Each line of the data must reappear exactly in your answer, with no images included.

▼

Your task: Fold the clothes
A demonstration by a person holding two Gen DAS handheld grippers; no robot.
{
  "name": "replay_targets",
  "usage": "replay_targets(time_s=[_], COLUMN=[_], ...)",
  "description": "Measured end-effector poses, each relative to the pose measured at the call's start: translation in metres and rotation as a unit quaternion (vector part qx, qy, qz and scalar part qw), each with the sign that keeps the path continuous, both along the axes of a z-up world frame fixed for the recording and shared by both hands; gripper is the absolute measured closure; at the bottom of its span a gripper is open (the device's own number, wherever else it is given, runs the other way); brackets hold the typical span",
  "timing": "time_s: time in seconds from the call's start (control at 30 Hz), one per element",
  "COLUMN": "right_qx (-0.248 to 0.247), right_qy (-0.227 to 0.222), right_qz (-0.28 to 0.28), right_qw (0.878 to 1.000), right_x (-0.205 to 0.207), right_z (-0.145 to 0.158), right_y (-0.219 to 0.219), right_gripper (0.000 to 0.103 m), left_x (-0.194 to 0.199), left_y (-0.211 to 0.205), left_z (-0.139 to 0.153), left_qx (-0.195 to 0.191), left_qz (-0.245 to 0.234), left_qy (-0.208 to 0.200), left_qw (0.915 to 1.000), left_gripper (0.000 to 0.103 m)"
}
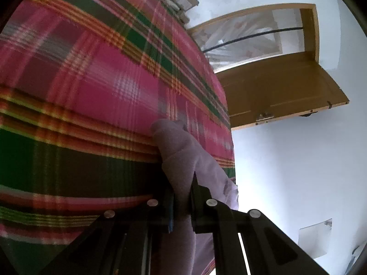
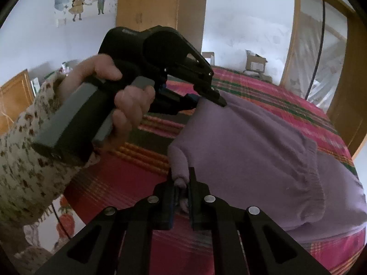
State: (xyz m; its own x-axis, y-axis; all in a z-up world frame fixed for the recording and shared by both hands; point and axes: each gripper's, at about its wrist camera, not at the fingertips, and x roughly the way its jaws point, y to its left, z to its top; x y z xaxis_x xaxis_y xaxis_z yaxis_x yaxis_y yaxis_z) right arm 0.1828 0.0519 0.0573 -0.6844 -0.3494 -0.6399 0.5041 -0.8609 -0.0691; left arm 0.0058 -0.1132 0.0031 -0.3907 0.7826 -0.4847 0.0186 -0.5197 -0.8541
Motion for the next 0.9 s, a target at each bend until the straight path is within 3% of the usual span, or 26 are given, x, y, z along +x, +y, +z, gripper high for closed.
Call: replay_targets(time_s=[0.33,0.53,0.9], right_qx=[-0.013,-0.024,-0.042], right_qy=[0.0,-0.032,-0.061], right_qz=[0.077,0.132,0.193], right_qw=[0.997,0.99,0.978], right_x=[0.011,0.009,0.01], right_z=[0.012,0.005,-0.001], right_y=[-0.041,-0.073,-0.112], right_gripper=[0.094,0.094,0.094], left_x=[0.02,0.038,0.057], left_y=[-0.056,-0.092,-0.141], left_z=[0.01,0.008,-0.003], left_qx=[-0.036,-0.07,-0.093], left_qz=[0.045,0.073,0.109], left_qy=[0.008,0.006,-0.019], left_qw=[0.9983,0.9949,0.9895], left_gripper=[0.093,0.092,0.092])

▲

:: Task solution ::
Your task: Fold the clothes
A demonstration by a person holding two Gen DAS handheld grippers; no robot.
{
  "name": "replay_targets",
  "usage": "replay_targets(time_s=[_], COLUMN=[_], ...)",
  "description": "Measured end-effector poses, each relative to the pose measured at the call's start: translation in metres and rotation as a unit quaternion (vector part qx, qy, qz and scalar part qw), each with the sign that keeps the path continuous, both along the axes of a z-up world frame fixed for the recording and shared by both hands; gripper is the absolute measured closure; at the bottom of its span a gripper is open (the device's own number, wherever else it is given, runs the other way); brackets hold the typical span",
  "timing": "time_s: time in seconds from the call's start (control at 30 Hz), one per element",
  "COLUMN": "right_qx (-0.248 to 0.247), right_qy (-0.227 to 0.222), right_qz (-0.28 to 0.28), right_qw (0.878 to 1.000), right_x (-0.205 to 0.207), right_z (-0.145 to 0.158), right_y (-0.219 to 0.219), right_gripper (0.000 to 0.103 m), left_x (-0.194 to 0.199), left_y (-0.211 to 0.205), left_z (-0.139 to 0.153), left_qx (-0.195 to 0.191), left_qz (-0.245 to 0.234), left_qy (-0.208 to 0.200), left_qw (0.915 to 1.000), left_gripper (0.000 to 0.103 m)"
}
State: (xyz m; its own x-axis, y-axis; all in a z-up world frame fixed for the recording and shared by both hands; point and axes: each gripper's, at about its wrist camera, not at the fingertips, and x roughly the way its jaws point, y to its left, z to its top; x y z xaxis_x xaxis_y xaxis_z yaxis_x yaxis_y yaxis_z) right arm 0.1828 0.0519 0.0573 -0.6844 -0.3494 -0.6399 0.5041 -0.8609 -0.0691; left arm 0.0058 -0.1132 0.0031 -0.3907 0.7826 -0.4847 0.0186 -0.5197 -0.8541
Motion for the next 0.9 s, a target at each bend until the straight path is within 3% of the usual span, or 26 are given, x, y, z along +x, +y, +z, gripper high for closed.
Call: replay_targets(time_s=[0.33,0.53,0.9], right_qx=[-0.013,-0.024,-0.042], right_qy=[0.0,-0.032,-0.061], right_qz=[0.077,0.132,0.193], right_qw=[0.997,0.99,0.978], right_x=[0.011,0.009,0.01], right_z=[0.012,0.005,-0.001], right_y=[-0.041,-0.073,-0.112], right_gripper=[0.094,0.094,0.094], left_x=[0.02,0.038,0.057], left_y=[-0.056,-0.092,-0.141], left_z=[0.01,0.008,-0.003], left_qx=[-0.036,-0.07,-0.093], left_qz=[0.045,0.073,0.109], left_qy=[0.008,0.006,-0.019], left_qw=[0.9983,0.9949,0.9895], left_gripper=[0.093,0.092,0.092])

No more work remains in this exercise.